Fr. Louis Birabaluge, SX

Apr 4, 2016
1939

The Church we want in Africa is: a) a merciful Church preaching the merciful Father; b) a Church of the poor and for the poor; c) a Church with an incisive presence of women; d) a Church where authority and leadership are service and not power; e) a discipleship and missionary Church. This desire Church is an outcome of the Theological Colloquium on Church, Religion and society in Africa organized in 2014-2015 by Hekima University College, a Jesuit college based in Nairobi/Kenya. The general theme of the Colloquium was: “The Church we want: theological voices within and outside the Church at the service of ecclesia in Africa[1].

 

If the Church we want in Africa has Vatican II as theological resource, an event that dates back fifty years ago, “Pope Francis effect” remains its contemporary source[2], says A. E. Orobator, sj, the editor of the contributions whose authors are men and women who know well the strengths and the weaknesses of the Church in Africa either because they are Africans or they have been serving in Africa as missionaries. This paper aims to be a brief summary of the Church in Africa the Colloquium of Nairobi wanted.

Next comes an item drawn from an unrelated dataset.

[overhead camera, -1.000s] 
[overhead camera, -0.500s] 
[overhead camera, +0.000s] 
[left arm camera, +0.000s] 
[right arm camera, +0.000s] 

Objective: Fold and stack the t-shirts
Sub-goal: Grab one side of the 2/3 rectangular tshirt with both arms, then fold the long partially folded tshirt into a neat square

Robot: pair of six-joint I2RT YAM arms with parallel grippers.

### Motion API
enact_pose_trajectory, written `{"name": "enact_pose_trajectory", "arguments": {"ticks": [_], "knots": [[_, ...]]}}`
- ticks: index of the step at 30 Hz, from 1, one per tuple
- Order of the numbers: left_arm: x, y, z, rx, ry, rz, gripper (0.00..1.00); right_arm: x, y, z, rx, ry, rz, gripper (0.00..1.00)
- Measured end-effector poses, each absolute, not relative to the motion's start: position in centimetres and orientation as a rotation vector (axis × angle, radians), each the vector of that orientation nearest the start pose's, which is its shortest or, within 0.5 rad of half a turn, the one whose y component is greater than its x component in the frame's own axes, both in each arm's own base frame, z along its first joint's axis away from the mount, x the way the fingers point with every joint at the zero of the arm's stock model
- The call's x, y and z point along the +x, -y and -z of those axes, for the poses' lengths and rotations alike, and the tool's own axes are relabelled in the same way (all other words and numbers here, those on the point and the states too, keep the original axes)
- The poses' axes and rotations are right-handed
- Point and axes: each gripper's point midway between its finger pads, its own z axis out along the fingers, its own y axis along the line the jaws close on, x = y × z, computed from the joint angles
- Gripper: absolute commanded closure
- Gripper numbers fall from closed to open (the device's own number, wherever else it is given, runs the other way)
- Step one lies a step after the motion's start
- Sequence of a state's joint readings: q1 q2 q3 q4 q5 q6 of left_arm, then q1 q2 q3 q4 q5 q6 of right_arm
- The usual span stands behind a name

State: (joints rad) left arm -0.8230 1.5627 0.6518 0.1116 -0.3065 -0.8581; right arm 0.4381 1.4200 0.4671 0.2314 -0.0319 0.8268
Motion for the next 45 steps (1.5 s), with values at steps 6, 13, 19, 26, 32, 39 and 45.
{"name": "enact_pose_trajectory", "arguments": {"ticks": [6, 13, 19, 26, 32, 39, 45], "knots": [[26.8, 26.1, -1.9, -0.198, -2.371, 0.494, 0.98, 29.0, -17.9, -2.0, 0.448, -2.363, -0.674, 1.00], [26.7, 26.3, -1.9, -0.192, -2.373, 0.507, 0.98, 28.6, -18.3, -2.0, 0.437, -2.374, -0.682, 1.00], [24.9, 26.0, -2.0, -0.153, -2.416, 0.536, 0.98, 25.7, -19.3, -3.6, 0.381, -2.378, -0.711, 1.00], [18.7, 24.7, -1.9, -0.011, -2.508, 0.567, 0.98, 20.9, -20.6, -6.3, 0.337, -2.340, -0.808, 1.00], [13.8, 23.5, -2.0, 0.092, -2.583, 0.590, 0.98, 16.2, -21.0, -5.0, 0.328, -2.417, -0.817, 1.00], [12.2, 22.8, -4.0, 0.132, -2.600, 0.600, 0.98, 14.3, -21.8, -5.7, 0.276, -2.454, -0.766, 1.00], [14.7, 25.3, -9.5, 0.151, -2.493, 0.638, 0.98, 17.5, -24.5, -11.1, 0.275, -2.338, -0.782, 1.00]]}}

a) A merciful Church, preaching the merciful Father

Since his election as “bishop of Rome”, Pope Francis has several times expressed his wish to see the Church being like a “field hospital”. This implies to be a Church that encompasses with her love all those who are afflicted by any kind of human misery (Lumen Gentium, n°8). Only a bruised, dirty and hurting Church which is not afraid to go out and reach those who are not “in order” with its the teaching can reveal to the World today the face of the Merciful Father( Lk 15). The call for the Jubilee year of mercy is the culmination of this merciful Church wanted by Pope Francis.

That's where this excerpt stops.